Assigned task:
Don't include any picture when you restate the data word for word.
━━━━━ Information provided ━━━━━
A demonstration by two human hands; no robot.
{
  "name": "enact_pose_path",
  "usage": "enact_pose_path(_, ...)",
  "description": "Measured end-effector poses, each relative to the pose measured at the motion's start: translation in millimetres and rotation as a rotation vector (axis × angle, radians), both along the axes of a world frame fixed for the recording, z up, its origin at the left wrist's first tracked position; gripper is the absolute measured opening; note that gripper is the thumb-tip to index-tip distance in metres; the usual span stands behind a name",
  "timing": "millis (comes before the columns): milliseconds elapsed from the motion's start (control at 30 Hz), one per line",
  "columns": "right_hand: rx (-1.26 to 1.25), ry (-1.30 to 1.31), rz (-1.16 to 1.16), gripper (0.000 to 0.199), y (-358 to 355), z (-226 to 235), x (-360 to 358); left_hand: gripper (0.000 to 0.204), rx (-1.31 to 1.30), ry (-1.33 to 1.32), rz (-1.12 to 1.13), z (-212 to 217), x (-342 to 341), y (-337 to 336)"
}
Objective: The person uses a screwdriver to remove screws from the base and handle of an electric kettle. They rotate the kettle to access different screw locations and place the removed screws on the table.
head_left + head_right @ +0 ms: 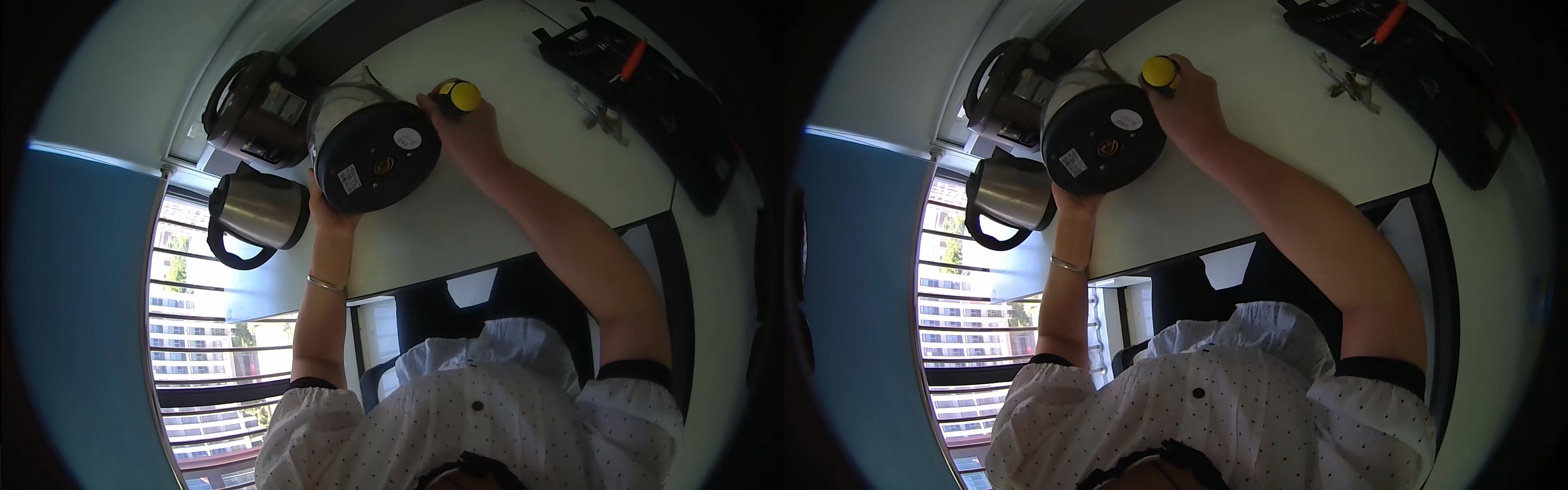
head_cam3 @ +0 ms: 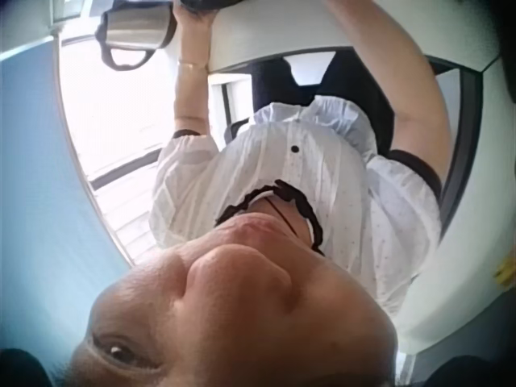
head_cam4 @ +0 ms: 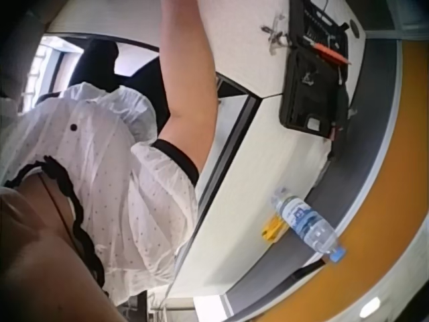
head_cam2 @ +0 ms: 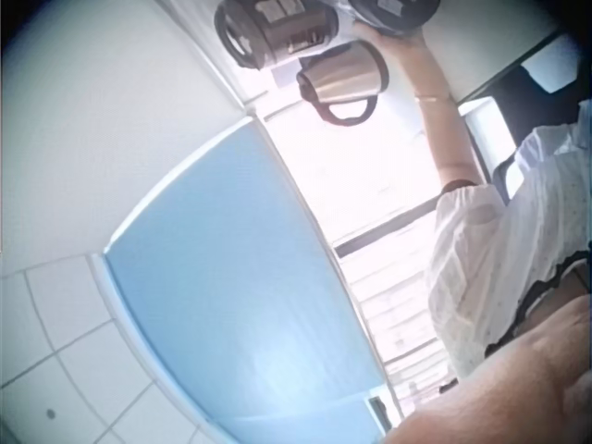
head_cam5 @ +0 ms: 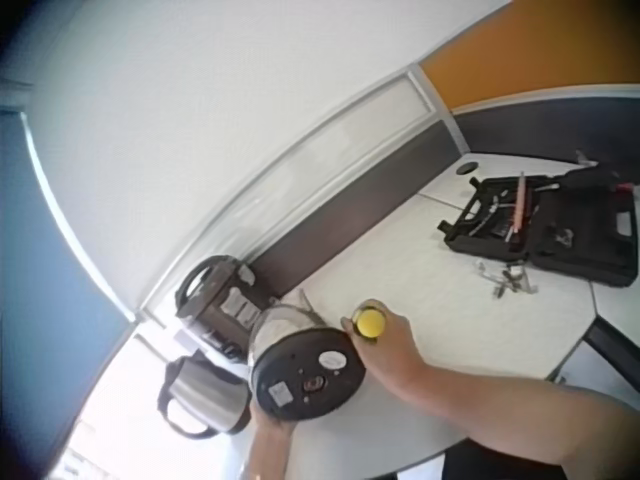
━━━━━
Task response:
A demonstration by two human hands; no robot.
{
  "name": "enact_pose_path",
  "usage": "enact_pose_path(_, ...)",
  "description": "Measured end-effector poses, each relative to the pose measured at the motion's start: translation in millimetres and rotation as a rotation vector (axis × angle, radians), both along the axes of a world frame fixed for the recording, z up, its origin at the left wrist's first tracked position; gripper is the absolute measured opening; note that gripper is the thumb-tip to index-tip distance in metres; the usual span stands behind a name",
  "timing": "millis (comes before the columns): milliseconds elapsed from the motion's start (control at 30 Hz), one per line",
  "columns": "right_hand: rx (-1.26 to 1.25), ry (-1.30 to 1.31), rz (-1.16 to 1.16), gripper (0.000 to 0.199), y (-358 to 355), z (-226 to 235), x (-360 to 358); left_hand: gripper (0.000 to 0.204), rx (-1.31 to 1.30), ry (-1.33 to 1.32), rz (-1.12 to 1.13), z (-212 to 217), x (-342 to 341), y (-337 to 336)"
}
Objective: The person uses a screwdriver to remove screws from the base and handle of an electric kettle. They rotate the kettle to access different screw locations and place the removed screws on the table.
head_left + head_right @ +0 ms: 
head_cam3 @ +0 ms: 
head_cam4 @ +0 ms: 
head_cam2 @ +0 ms: 
head_cam5 @ +0 ms: 

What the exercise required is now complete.